I think there is no better way to conclude than with Rabbi Kook's summation here "And from the old light, the light that the Lord has created since the creation," this is essentially the entire Torah. The Lord created light, as it is written "Let there be light," and then we find, "And the Lord separated the light from the dark," so what happened to the first light? Our Sages taught us, and we all remember that the light that the Lord created was hidden for the righteous in the days to come. When we make the blessing "creator of the lights" we do not always pay attention to the content. The Tur asks a wonderful halakhic question there. On what are we reciting a blessing in this instance? "Blessed are thou, o Lord our God, king of the universe, creator of the light and dark, maker of the peace and creator of all, who lights the land and for all who dwell upon it."

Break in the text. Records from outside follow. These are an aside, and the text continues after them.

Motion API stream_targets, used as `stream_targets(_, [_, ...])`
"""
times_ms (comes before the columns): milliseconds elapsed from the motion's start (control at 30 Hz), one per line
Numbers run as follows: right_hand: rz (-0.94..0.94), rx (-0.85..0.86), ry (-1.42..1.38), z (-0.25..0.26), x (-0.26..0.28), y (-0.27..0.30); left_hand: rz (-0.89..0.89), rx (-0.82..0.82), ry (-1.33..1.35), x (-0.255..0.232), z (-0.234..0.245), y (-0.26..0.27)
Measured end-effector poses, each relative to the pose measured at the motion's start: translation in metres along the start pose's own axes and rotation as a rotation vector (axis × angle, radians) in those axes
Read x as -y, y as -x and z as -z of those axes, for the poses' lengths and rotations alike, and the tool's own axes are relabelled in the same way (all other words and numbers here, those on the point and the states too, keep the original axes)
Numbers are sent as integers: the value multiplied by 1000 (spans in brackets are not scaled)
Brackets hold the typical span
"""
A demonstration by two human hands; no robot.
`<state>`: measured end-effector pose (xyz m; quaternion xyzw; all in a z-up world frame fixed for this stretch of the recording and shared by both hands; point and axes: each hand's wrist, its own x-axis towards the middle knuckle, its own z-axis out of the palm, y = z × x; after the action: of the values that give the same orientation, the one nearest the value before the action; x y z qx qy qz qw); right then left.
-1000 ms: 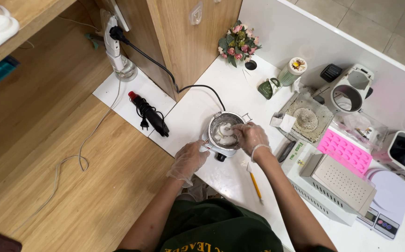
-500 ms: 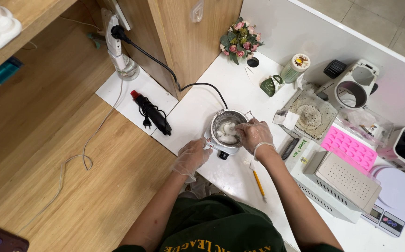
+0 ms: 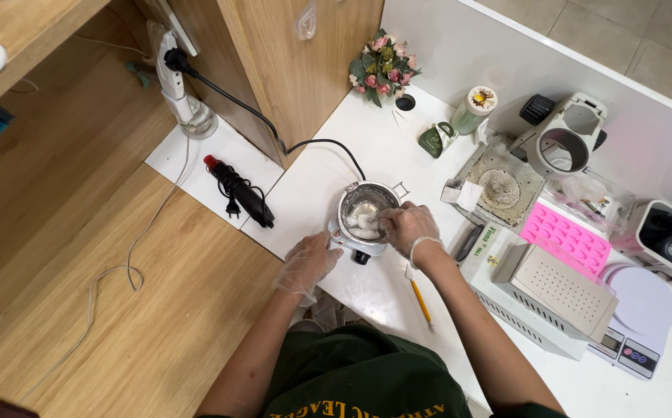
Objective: Stirring and melting wax in a small pot on a heating plate, then plugging in an electric fan.
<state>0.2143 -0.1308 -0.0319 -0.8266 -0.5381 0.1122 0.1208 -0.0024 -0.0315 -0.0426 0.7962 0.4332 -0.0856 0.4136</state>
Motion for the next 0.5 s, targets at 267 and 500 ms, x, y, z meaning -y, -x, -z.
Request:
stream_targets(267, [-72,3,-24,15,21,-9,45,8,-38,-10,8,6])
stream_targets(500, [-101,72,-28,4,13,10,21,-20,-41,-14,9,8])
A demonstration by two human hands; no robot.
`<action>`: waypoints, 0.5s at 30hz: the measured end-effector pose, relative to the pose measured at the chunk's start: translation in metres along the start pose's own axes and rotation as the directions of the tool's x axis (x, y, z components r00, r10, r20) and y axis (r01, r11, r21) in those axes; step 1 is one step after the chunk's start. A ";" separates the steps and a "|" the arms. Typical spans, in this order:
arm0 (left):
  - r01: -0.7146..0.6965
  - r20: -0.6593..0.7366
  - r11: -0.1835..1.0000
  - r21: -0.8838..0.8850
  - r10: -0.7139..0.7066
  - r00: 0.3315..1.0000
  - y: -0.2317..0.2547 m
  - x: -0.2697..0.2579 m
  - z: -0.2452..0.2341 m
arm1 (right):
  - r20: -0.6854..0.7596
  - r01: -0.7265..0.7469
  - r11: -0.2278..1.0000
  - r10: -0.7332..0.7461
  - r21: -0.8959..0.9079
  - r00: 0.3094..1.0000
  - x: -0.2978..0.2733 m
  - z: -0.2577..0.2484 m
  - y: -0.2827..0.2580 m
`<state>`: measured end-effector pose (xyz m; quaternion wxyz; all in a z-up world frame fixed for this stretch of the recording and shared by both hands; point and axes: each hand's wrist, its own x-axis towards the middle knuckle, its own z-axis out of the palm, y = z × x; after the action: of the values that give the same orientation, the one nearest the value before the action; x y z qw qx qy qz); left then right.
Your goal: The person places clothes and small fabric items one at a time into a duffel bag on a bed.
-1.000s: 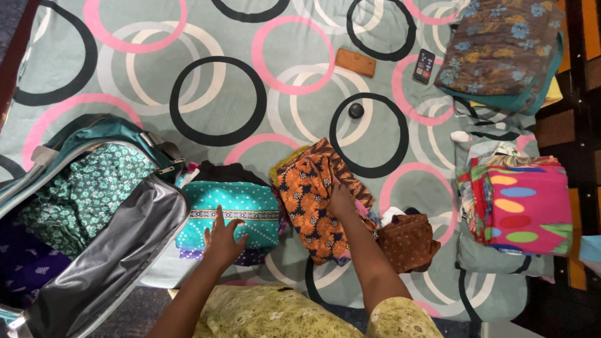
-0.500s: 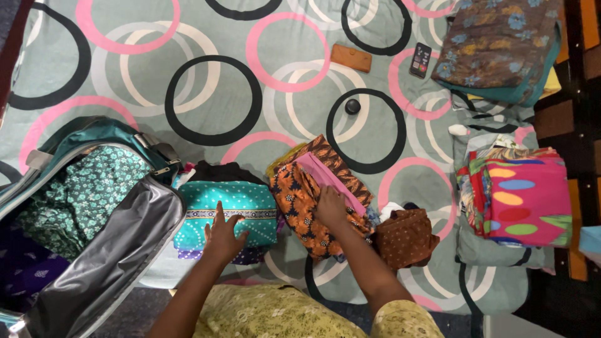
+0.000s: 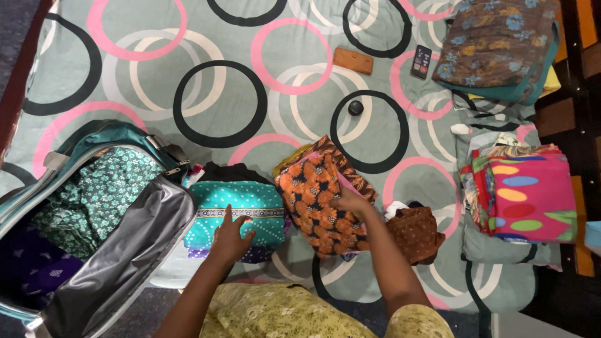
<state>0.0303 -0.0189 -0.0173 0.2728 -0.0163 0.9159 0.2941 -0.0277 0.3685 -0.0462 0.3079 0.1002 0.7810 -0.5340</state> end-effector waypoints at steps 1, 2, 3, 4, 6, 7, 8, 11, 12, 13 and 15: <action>0.005 0.002 0.998 -0.060 -0.005 1.000 -0.003 -0.001 -0.001 | 0.012 -0.044 0.999 0.044 0.006 0.999 -0.007 -0.004 -0.014; -0.043 -0.016 0.995 -0.092 0.042 0.999 -0.006 -0.001 0.000 | 0.025 -0.089 0.996 0.088 0.012 0.996 -0.015 -0.008 -0.028; -0.089 -0.036 0.988 -0.123 0.085 0.996 -0.009 -0.002 0.001 | 0.007 -0.095 0.995 0.096 -0.009 0.995 -0.024 -0.013 -0.043; -0.135 -0.058 0.979 -0.154 0.127 0.990 -0.013 -0.003 0.001 | -0.012 -0.103 0.994 0.102 -0.030 0.995 -0.034 -0.018 -0.056; -0.182 -0.010 0.936 -0.301 0.188 0.982 -0.017 -0.004 0.000 | 0.010 -0.030 0.995 0.029 0.098 1.000 -0.049 -0.020 -0.079; -0.204 0.005 0.905 -0.373 0.221 0.975 -0.015 -0.004 -0.002 | 0.039 0.043 0.968 -0.055 0.248 0.998 -0.054 -0.020 -0.090; -0.235 0.026 0.825 -0.514 0.288 0.957 -0.012 -0.004 -0.004 | 0.056 0.107 0.913 -0.141 0.394 0.988 -0.058 -0.016 -0.101; -0.219 0.030 0.566 -0.795 0.397 0.918 -0.004 -0.009 -0.024 | 0.021 0.160 0.788 -0.214 0.595 0.977 -0.067 0.008 -0.129; -0.181 0.033 0.519 -0.835 0.375 0.926 -0.006 -0.011 -0.036 | 0.013 0.173 0.755 -0.233 0.632 0.972 -0.066 0.019 -0.139; -0.146 0.033 0.470 -0.871 0.351 0.936 -0.011 -0.015 -0.048 | 0.010 0.183 0.720 -0.255 0.669 0.967 -0.064 0.031 -0.148; -0.094 0.013 0.233 -0.968 0.422 0.906 -0.026 -0.024 -0.068 | -0.005 0.206 0.662 -0.292 0.721 0.956 -0.057 0.057 -0.165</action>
<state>0.0230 -0.0809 0.0269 0.2779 0.0182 0.4977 0.8214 -0.0413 0.2599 0.1015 0.2116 0.0740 0.5003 -0.8363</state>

What are they talking about? They are talking here about light. And how to they conclude according to one version? "Cause a new light to shine on Zion, and may we all be worthy soon to enjoy its brightness. Blessed are You, Lord, Creator of the lights." The Tur asks, surprised, is it possible to finish with something that is not related to the content of the blessing? For this new light does not mean physical lights here, it does not refer to the sun and moon but to the hidden light. The Tur says, "Cause a new light to shine on Zion," all our lives we are working to replenish the hidden light. There is a most ancient hidden light that we must reveal, we must renew. And Rabbi Kook concludes, "And from this old light, the light that the Lord created from the time of creation, and "in which the Holy One, Blessed be he, wrapped himself as with a cloak and shined flashes of his glory, from one end of the world to the other' from this ancient light, that was hidden in the soul of Israel in the light of Torah, from this old light will shine forth for us a new light, that will shine on Zion, and may we all be worthy soon to enjoy its brightness." Here is the beauty of his words. There is a controversy on how to make the blessing over fire at the conclusion of Shabbat. Beth Shammai says, "Creator of the light of the fire" and Beth Hillel says, "Creator of the lights", light has many shades. And the ruling was "lights." For the light when it is revealed, that very same light reveals that all the shades are expressions of this light, this is not two things that came together artificially. And thus Rabbi Kook's ending words, "With its various and unified shades originating in the light of total life," may we be worthy that all this "will engulf all of our existence and unite all our separate parts in the country and the Temple that will be built together speedily in our days. Amen." May we all be worthy, with the help of the Lord, of complete independence and total redemption.